**Your instructions:**
Please find every line of the listing below where "segment" occurs and copy it.

**Data records:**
----
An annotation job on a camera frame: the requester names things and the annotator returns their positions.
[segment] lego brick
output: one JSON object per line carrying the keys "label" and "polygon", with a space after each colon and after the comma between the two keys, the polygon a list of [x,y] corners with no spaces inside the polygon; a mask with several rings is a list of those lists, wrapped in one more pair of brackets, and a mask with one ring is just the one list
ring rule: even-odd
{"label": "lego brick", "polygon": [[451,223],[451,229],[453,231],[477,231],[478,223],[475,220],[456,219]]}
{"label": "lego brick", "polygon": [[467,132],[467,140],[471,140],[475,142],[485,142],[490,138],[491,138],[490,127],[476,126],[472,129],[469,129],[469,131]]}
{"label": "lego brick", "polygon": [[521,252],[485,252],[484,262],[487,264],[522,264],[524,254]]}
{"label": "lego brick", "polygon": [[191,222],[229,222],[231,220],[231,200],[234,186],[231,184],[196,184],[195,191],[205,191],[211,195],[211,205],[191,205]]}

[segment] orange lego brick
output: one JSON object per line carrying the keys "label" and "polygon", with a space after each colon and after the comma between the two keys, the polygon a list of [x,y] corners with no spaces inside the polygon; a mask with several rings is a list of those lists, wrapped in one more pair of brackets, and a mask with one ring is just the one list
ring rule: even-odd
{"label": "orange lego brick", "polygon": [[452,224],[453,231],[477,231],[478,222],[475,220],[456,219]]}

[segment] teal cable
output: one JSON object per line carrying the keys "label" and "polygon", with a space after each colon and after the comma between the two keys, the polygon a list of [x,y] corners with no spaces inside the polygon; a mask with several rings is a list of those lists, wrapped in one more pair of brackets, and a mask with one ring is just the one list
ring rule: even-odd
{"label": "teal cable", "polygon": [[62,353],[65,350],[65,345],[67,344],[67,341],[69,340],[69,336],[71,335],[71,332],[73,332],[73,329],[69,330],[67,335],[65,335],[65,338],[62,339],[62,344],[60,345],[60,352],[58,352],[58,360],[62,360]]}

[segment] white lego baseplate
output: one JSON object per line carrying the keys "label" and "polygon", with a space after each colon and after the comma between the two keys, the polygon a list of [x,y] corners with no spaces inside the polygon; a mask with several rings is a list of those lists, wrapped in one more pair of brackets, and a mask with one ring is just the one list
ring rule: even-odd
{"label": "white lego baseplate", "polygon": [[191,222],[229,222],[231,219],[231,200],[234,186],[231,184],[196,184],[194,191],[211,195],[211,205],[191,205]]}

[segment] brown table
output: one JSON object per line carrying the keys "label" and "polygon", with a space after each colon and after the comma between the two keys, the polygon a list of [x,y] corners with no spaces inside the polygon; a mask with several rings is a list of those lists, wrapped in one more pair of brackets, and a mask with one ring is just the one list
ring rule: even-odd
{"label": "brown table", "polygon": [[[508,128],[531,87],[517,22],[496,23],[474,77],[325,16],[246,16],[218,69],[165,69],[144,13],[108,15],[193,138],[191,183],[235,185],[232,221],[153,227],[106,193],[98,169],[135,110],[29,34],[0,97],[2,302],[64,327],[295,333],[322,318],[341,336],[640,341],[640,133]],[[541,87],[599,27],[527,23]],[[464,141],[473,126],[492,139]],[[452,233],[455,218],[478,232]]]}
----
**Result:**
[segment] lego brick
[segment] orange lego brick
[segment] teal cable
[segment] white lego baseplate
[segment] brown table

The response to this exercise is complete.